TASK OBJECTIVE
Using the records below, write out only the lines from the line containing "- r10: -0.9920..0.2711" up to and including the line containing "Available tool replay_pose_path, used", exactly, with no pictures.

Stored items from a collection:
<<<<
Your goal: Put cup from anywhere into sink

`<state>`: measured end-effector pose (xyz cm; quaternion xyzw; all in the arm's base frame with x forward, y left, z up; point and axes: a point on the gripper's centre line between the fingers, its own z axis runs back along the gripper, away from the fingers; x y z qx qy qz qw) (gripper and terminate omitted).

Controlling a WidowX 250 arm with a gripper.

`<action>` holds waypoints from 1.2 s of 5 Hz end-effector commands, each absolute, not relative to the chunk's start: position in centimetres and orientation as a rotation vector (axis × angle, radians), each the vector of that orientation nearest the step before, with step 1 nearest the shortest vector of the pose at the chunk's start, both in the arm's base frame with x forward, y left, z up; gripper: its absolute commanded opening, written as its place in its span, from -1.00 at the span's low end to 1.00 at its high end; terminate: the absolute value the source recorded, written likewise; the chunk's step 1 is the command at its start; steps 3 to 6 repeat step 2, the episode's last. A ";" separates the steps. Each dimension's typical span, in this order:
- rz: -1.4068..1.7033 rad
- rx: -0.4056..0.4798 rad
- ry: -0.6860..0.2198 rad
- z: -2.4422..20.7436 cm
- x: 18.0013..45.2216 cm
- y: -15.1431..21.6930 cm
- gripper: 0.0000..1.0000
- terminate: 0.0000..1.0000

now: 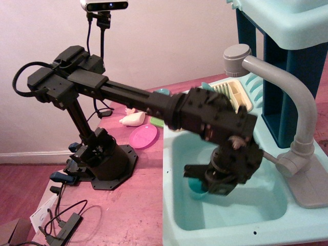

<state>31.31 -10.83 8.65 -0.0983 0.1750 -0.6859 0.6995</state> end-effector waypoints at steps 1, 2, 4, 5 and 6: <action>-1.544 -0.207 0.313 10.1 31.5 -10.4 1.00 -1.00; -1.545 -0.193 0.306 10.6 32.2 -10.2 1.00 1.00; -1.545 -0.193 0.306 10.6 32.2 -10.2 1.00 1.00; -1.545 -0.193 0.306 10.6 32.2 -10.2 1.00 1.00; -1.545 -0.193 0.306 10.6 32.2 -10.2 1.00 1.00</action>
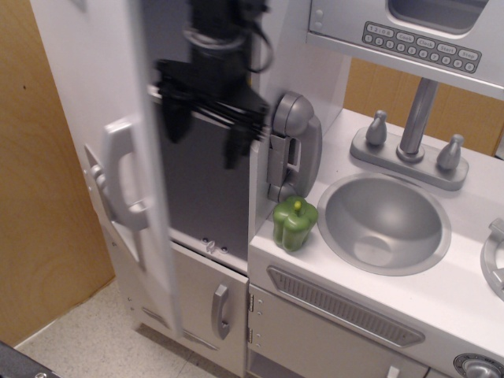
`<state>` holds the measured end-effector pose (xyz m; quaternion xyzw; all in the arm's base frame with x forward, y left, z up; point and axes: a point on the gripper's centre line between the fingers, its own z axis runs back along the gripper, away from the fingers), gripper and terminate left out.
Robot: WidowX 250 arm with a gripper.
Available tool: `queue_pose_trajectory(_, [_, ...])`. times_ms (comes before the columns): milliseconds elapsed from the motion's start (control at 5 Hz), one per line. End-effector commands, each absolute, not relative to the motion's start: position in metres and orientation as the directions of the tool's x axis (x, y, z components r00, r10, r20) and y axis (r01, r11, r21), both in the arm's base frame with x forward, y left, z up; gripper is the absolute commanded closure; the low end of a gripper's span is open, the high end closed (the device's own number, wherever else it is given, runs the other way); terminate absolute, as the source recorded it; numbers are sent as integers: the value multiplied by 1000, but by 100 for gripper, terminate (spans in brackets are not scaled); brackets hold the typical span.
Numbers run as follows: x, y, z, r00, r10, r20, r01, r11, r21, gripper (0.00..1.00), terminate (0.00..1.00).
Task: Open fridge
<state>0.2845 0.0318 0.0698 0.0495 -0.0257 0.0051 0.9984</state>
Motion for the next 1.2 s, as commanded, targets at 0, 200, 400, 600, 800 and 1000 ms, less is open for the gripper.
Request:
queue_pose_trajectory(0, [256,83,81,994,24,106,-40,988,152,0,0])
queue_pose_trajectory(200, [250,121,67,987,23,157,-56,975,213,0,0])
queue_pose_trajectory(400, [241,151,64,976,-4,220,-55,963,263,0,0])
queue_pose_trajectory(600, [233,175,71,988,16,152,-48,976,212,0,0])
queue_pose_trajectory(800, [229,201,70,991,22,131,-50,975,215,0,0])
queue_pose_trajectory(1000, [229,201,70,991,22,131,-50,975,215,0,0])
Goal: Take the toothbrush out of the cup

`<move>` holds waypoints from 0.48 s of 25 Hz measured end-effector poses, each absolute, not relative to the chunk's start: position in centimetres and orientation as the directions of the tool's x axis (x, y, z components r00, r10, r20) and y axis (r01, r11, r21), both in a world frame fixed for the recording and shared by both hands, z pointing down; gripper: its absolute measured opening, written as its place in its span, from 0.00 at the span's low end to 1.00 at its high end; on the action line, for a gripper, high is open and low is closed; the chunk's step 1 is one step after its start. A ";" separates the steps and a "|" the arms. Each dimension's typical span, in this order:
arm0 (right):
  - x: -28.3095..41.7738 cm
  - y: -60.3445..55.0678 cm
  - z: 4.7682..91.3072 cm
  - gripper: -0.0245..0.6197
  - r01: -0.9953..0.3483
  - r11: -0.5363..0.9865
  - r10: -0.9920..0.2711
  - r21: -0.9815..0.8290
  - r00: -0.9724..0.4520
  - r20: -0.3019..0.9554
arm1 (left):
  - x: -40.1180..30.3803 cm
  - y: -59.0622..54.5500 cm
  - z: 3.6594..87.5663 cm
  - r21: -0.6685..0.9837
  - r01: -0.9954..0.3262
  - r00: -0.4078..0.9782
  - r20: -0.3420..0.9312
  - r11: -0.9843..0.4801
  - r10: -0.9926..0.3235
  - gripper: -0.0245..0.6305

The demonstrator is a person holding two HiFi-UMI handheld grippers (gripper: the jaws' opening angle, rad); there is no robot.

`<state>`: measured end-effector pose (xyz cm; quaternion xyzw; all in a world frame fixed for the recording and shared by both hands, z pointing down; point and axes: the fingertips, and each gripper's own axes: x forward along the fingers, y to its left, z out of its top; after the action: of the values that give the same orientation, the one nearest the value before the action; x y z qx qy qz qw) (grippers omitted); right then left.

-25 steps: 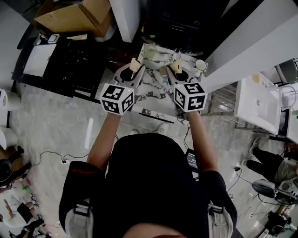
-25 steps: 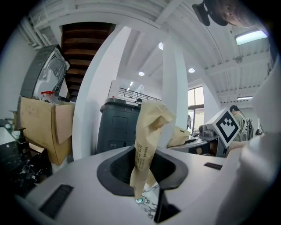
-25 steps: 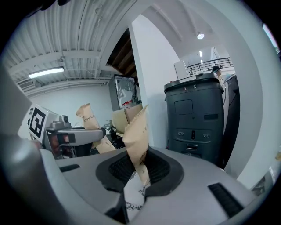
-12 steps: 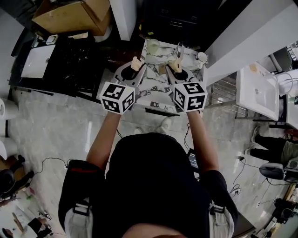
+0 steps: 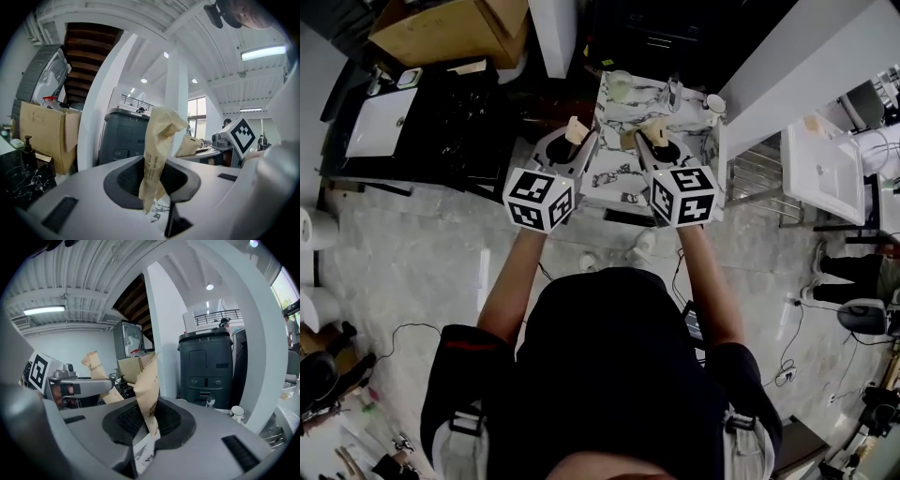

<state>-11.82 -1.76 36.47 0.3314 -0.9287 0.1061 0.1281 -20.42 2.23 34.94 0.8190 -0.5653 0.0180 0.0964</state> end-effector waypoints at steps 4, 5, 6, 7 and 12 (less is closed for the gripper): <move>-12.2 -0.6 36.7 0.14 -0.654 0.749 -0.601 -0.104 -0.737 0.309 | -20.9 3.3 35.2 0.155 -0.925 0.367 0.123 -0.347 -0.922 0.18; -12.2 -0.3 36.7 0.14 -0.657 0.747 -0.604 -0.103 -0.735 0.310 | -21.1 3.5 35.3 0.161 -0.924 0.367 0.119 -0.347 -0.923 0.18; -12.2 -0.1 36.8 0.14 -0.660 0.745 -0.606 -0.102 -0.732 0.313 | -21.2 3.7 35.4 0.169 -0.923 0.367 0.116 -0.346 -0.923 0.18; -12.2 0.2 36.9 0.14 -0.662 0.742 -0.607 -0.102 -0.729 0.316 | -21.3 3.9 35.6 0.178 -0.922 0.367 0.114 -0.345 -0.923 0.18; -12.1 0.9 36.8 0.14 -0.670 0.734 -0.613 -0.110 -0.723 0.318 | -21.0 4.9 35.9 0.202 -0.911 0.384 0.103 -0.358 -0.918 0.18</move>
<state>-12.06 0.88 36.83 0.3481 -0.9218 0.1090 0.1311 -21.02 4.95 35.86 0.8241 -0.5549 -0.0137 0.1131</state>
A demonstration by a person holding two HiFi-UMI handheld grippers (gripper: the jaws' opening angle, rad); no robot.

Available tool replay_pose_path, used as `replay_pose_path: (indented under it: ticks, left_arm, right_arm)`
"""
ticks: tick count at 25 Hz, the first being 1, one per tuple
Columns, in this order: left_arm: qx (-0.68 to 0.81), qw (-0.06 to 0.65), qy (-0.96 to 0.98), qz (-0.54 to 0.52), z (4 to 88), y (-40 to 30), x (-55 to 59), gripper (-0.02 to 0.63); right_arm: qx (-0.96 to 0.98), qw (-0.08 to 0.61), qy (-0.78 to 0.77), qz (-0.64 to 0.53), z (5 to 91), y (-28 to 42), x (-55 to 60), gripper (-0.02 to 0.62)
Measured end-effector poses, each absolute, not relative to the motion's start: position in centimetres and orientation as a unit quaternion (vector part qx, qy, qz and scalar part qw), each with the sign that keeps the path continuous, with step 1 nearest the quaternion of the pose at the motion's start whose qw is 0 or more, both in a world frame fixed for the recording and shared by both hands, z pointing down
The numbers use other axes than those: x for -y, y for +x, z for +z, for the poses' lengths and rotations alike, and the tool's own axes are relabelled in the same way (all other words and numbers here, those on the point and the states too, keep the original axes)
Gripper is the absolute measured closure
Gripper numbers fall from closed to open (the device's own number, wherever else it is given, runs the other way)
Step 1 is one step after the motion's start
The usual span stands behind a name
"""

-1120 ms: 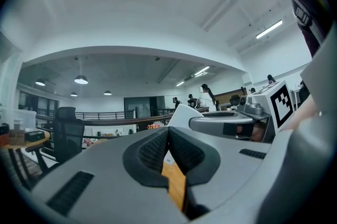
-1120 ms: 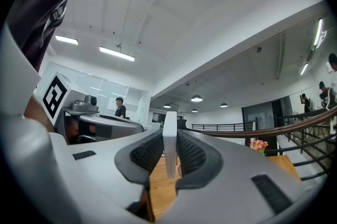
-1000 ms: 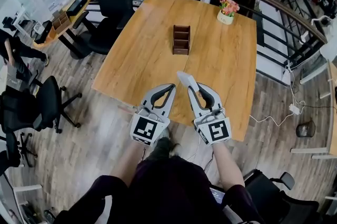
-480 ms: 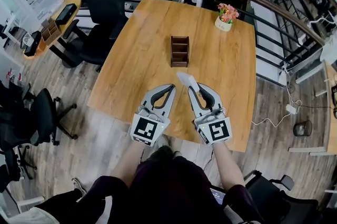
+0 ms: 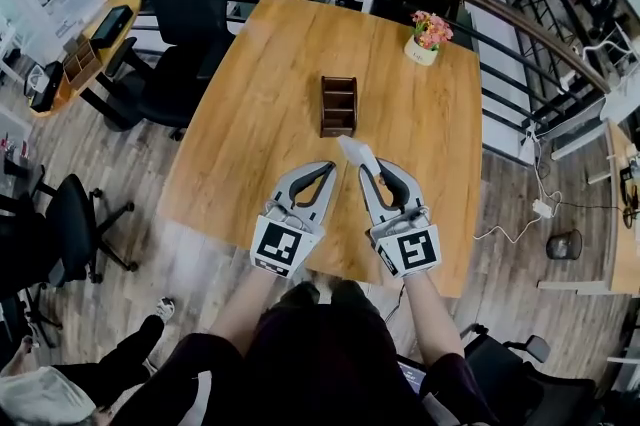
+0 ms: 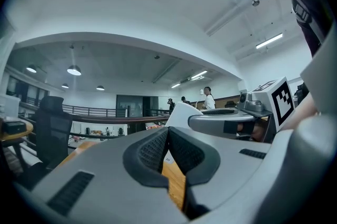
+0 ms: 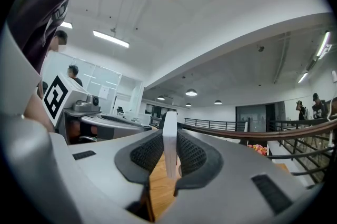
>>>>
SOLUTION FOR THIS EXERCISE
  - r10: -0.9920..0.2711
  - r21: -0.9815..0.8290
  - r00: -0.9724..0.4520
  - r20: -0.3019..0.9554
arm1 (left):
  - x: -40.1180..30.3803 cm
  - y: -59.0622..54.5500 cm
  - z: 3.6594..87.5663 cm
  - r21: -0.6685..0.9837
  - r01: -0.9954..0.3262
  - r00: -0.4078..0.9782
  - r20: -0.3420..0.9312
  - r11: -0.9843..0.4801
  - r10: -0.9926..0.3235
  - gripper: -0.0245..0.6305

The demonstrator is a person holding two HiFi-UMI handheld grippers (gripper: the jaws' opening angle, rad); there is no robot.

`<state>`: measured end-effector pose (xyz cm; quaternion xyzw; all in a world frame fixed for the recording and shared by both hands, z pointing down; point and axes: the fingertips, and each gripper's own axes: x forward along the fingers, y to its left, z out of its top; after the action: of the values that give the same orientation, the one nearest the value before the action; x y z qx qy qz qw) (grippers omitted); right then left.

-25 steps: 
-25 steps: 
-25 steps: 
-12 steps: 
+0 steps: 

<state>-11.82 -1.76 36.47 0.3314 -0.9287 0.1061 0.1281 -20.42 2.23 34.94 0.8190 -0.5653 0.0180 0.0964</state> end-effector waypoints at steps 4, 5, 6, 7 and 12 (less is closed for the gripper): <move>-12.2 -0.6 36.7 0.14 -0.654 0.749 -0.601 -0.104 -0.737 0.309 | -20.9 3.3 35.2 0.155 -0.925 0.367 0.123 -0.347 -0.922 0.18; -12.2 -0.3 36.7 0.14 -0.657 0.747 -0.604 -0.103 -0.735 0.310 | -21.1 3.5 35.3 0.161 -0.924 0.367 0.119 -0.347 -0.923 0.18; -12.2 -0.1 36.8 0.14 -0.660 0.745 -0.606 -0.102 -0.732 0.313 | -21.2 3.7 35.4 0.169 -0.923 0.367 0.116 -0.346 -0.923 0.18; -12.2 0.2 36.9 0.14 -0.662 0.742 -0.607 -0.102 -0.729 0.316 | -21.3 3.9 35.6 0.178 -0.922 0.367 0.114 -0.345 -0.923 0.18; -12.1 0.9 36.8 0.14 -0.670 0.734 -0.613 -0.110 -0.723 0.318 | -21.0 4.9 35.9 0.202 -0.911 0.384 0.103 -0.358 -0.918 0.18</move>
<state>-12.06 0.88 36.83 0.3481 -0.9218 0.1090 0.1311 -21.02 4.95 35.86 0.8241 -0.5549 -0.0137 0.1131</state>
A demonstration by a person holding two HiFi-UMI handheld grippers (gripper: the jaws' opening angle, rad); no robot.

Available tool replay_pose_path, used as `replay_pose_path: (indented under it: ticks, left_arm, right_arm)`

The exercise has been answered, and the work is done.